Bansos di Tengah Kesulitan Hidup, Solusikah?
OpiniPenyaluran bansos di negeri ini
sebenarnya sudah menuai banyak persoalan
_________________________
Penulis Rukmini
Kontributor Media Kuntum Cahaya
KUNTUMCAHAYA.com, OPINI - Pemerintah Desa Sukawening Kecamatan Ciwidey, melaksanakan penyaluran BLT Dana Desa Tahap III (Juli-September) tahun 2024, penerima Bantuan Langsung Tunai Dana Desa (BLT DD) sejumlah 100 Keluarga Penerima Manfaat (KPM) disalurkan langsung Rp300.000/bulan.
Penyaluran BLT DD Tahap III ini adalah bagian dari upaya pemerintah Desa Sukawening dalam mendukung kesejahteraan masyarakat desa, khususnya mereka yang tergolong Keluarga Penerima Manfaat (KPM).

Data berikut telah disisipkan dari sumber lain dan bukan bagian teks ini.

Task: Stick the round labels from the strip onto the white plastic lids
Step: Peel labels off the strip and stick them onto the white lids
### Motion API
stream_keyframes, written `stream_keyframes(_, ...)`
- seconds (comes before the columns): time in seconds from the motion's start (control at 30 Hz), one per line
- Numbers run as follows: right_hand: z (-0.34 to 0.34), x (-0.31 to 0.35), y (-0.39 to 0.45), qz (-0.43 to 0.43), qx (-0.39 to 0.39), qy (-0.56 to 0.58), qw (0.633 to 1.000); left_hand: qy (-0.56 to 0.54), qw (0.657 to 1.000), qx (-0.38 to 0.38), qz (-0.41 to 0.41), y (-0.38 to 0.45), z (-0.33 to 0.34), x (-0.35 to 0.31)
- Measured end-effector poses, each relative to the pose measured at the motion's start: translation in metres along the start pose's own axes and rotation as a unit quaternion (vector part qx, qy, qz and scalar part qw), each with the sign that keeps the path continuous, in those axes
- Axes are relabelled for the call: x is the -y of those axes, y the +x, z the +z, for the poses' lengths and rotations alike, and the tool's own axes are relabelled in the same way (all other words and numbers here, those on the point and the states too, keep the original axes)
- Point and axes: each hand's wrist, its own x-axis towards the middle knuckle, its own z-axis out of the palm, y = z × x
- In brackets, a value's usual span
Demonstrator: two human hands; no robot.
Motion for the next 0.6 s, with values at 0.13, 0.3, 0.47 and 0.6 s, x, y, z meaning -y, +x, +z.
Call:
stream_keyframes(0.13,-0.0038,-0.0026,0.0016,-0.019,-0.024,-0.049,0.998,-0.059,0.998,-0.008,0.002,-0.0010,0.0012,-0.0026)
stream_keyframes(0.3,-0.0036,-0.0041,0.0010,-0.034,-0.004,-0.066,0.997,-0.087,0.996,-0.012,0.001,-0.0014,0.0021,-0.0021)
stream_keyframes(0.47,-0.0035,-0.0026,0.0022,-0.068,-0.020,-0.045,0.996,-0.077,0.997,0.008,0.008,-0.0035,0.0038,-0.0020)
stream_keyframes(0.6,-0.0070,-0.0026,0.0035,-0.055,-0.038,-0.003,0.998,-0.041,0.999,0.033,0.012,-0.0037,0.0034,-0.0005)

Hamdani Sukmana selaku Kepala Desa menegaskan kepada masyarakat yang menerima BLT DD agar memaksimalkan penggunaan bantuan tersebut. Diharapkan dengan adanya bantuan ini dapat meringankan beban ekonomi masyarakat sehingga dapat meningkatkan taraf hidup dan memberikan dampak yang positif bagi kesejahteraan masyarakat. (MediaKasasi, 11-12-2024)

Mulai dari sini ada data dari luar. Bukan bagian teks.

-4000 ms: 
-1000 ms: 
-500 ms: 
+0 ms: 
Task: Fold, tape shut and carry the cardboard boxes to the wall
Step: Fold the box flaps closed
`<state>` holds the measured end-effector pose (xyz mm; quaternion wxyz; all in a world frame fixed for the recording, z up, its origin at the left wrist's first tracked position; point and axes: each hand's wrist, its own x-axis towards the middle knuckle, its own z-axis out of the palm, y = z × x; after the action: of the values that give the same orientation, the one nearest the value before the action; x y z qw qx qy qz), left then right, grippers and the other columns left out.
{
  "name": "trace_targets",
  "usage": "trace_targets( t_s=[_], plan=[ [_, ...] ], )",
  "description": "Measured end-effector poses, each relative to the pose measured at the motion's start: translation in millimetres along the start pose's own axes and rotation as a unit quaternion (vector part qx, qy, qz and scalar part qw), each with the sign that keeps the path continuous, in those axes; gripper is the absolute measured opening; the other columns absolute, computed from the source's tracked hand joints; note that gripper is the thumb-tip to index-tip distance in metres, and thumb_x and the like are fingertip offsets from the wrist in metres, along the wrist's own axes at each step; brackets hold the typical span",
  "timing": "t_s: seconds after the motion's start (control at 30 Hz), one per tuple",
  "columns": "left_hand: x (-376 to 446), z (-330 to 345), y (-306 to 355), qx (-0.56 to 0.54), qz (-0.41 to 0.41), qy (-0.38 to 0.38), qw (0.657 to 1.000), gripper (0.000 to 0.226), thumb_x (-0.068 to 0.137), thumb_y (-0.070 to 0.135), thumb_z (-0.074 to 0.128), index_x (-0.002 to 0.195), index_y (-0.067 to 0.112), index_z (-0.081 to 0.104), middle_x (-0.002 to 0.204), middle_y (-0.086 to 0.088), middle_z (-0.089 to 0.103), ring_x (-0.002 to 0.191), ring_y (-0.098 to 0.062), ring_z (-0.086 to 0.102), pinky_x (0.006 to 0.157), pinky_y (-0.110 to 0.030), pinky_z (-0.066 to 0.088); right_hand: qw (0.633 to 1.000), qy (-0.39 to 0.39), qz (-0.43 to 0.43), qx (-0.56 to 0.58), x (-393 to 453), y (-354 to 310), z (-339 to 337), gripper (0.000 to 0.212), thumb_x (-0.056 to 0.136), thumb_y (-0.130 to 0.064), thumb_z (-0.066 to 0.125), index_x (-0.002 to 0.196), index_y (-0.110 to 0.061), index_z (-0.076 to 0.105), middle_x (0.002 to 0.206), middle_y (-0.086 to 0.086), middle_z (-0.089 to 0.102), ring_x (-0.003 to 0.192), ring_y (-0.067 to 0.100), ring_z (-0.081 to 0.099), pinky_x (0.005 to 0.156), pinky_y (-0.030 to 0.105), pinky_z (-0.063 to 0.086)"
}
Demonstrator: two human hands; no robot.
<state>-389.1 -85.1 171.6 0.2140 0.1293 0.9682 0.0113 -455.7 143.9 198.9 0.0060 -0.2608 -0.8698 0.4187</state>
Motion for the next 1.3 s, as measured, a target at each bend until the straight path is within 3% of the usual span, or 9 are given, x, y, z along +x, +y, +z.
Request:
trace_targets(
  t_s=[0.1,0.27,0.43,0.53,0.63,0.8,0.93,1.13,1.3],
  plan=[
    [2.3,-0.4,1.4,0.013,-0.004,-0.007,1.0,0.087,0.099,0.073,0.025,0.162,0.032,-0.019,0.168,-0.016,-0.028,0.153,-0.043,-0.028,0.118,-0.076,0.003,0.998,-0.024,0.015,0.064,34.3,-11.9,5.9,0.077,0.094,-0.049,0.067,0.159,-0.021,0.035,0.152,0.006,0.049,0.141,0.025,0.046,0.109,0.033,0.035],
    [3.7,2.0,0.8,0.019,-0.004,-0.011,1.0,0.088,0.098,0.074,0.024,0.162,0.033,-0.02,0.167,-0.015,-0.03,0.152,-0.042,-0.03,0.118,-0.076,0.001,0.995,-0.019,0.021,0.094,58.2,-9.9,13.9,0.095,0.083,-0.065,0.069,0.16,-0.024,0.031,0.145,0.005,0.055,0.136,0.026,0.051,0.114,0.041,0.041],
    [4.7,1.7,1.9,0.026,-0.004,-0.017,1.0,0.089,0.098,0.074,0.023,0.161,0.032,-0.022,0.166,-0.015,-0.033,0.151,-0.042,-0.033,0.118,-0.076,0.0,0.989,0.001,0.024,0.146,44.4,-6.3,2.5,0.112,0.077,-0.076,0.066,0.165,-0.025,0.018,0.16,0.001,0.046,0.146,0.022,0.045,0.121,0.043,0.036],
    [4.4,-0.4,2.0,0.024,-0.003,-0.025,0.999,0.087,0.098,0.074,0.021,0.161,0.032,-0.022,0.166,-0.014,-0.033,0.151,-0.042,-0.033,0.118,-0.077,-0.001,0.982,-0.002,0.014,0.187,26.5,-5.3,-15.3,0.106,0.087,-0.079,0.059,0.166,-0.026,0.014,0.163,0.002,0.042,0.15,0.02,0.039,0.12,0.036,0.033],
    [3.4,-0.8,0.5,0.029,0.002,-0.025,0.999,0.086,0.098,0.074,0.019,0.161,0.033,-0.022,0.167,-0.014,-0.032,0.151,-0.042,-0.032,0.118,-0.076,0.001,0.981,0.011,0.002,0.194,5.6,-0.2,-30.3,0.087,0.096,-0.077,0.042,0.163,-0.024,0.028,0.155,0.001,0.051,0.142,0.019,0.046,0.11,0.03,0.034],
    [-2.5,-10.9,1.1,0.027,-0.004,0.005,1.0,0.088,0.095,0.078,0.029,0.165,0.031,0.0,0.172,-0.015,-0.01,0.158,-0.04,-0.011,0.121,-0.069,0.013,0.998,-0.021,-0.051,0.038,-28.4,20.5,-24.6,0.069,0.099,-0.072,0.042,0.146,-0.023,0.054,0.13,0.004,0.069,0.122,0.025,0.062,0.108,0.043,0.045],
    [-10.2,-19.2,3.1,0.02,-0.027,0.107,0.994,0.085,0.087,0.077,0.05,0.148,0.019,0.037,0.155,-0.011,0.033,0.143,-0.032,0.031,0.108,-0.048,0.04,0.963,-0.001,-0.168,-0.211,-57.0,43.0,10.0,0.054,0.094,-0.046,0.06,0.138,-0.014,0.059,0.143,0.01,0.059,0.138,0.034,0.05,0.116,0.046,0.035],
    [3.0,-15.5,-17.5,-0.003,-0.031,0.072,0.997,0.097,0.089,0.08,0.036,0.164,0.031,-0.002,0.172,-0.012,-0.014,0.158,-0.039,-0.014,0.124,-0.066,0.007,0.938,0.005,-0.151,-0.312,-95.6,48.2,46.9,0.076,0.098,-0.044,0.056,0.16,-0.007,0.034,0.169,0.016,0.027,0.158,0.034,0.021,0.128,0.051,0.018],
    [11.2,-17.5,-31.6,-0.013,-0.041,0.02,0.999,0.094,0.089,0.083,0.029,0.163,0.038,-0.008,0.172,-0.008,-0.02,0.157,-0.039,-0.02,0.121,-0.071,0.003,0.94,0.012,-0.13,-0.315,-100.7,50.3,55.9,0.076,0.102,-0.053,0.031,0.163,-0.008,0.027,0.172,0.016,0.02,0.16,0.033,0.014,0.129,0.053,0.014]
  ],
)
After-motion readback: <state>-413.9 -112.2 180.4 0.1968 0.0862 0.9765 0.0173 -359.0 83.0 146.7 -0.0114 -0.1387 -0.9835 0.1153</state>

Konsep Bantuan ala Kapitalis
Konsep BLT baik dari dana desa atau bukan, menunjukkan ketidakmampuan pemerintah dalam melayani rakyat karena segmentasi penerimanya terbatas dan jumlah yang diberikan tidak mencukupi enam kebutuhan pokok tersebut yakni Rp300.000/bulan. Jika dihitung kira-kira tidak akan cukup di tengah inflasi dan harga sembako yang tinggi. Istilah bantuan juga tidak tepat karena pemerintah bukan membantu, tapi meri'ayah (melayani).
Penyaluran bansos di negeri ini sebenarnya sudah menuai banyak persoalan, mulai dari tidak semua warga miskin mendapat bantuan, penerima bantuan tidak tepat sasaran, kondisi bantuan tidak layak, adanya penyunatan dana bantuan, politisasi bansos, korupsi bansos, dan lain-lain, kondisi ini menjadikan dugaan manipulasi data tidak bisa disingkirkan.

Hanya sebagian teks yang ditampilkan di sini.